Entlassungsrechts im konkreten Fall verzichtet (RIS‑Justiz RS0029249 [T2]). Anerkanntermaßen ist es dem Arbeitgeber zuzubilligen, vor der Entlassung dem Dienstnehmer Gelegenheit zu geben, sich zu den erhobenen Vorwürfen zu äußern, sei es schriftlich in einer Stellungnahme, sei es mündlich in einem Gespräch, und so die Entlassung allenfalls noch abzuwenden, sodass in der Eröffnung einer solchen Äußerungsmöglichkeit keine konkludente Verzichtserklärung zu erblicken ist (vgl 4 Ob 71/75 = ZAS 1978/7 [Winkler]; 4 Ob 8/78 = RIS‑Justiz

RS0029297 [T1]; 4 Ob 78/79 = DRdA 1981/14 [Fenyves] = ZAS 1981/14 [Schrank]; 6 Ob 685/87; 9 ObA 333/00m; 9 ObA 121/03i; 9 ObA 99/05g; 9 ObA 66/15v [in Punkt 4.]; Kuderna, Entlassungsrecht2, 15).

1.3. Die Beurteilung, ob eine Entlassung rechtzeitig oder verspätet vorgenommen wurde, kann nur nach den konkreten Umständen des Einzelfalls erfolgen. Dieser Frage kommt daher – von Fällen krasser Fehlbeurteilung durch die zweite Instanz abgesehen – erhebliche Bedeutung im Sinne des § 502 Abs 1 ZPO nicht zu (RIS‑Justiz RS0031571 [T9]).

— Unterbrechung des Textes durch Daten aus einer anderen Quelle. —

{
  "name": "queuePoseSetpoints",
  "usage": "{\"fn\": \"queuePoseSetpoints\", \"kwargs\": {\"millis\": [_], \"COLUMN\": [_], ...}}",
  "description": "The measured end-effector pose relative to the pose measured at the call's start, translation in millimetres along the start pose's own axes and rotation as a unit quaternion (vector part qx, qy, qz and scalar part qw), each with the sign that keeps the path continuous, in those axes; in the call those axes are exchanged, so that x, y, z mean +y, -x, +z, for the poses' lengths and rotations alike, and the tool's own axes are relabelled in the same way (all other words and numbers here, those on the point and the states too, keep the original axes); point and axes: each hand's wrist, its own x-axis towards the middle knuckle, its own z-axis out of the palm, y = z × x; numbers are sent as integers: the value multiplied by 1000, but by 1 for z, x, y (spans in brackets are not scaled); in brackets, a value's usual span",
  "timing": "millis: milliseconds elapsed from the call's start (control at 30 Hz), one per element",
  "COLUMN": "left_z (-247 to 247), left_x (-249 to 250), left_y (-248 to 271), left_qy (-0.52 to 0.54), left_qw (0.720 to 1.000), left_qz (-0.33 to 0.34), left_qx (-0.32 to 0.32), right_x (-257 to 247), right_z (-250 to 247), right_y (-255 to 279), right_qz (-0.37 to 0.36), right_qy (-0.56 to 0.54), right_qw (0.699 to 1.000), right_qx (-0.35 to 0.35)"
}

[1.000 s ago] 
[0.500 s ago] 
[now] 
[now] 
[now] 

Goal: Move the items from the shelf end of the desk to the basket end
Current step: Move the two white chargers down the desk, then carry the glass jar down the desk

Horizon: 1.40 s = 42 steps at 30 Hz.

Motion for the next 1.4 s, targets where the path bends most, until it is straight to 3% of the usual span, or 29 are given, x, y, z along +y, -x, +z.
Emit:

2. Hier erfuhr der Personalchef des beklagten Großhandelsunternehmens am Donnerstag, dass der als Regionalleiter in der Region ***** beschäftigte Kläger Retourware in eine Filiale in ***** brachte und –  obgleich eine Anweisung an alle Mitarbeiter die Aushändigung von Bargutschriften an Mitarbeiter verbot und der Kläger wegen Verstoßes dagegen bereits einmal im Vorjahr schriftlich verwarnt worden war  – Filialmitarbeiter anwies, ihm eine Bargutschrift auszuhändigen. Noch am selben Tag suchte der Personalchef die Filiale auf, versuchte das retournierte Material zum Käufer zurückzuverfolgen und ermittelte auch noch am folgenden Tag (Freitag) im SAP-EDV-System Vorfälle, die nach ähnlichem Muster wie der Vorfall am Mittwoch abgelaufen sein dürften. Als der Personalchef den Kläger hierauf zur Mittagszeit in die Zentrale bitten wollte erklärte dieser telefonisch, bereits im Wochenende in ***** zu sein, woraufhin er am Montag zu Dienstbeginn um 7:00 Uhr in die Zentrale bestellt wurde. Bei dem am Montag geführten Gespräch sprach der Personalchef im Anschluss an die Verantwortung des Klägers die Entlassung aus. Wenn die Vorinstanzen die Entlassung als rechtzeitig qualifizierten, so hält sich dies im Rahmen der höchstgerichtlichen Rechtsprechung.

Insgesamt vermag die Revision keine erhebliche Rechtsfrage im Sinne des § 502 Abs 1 ZPO darzustellen.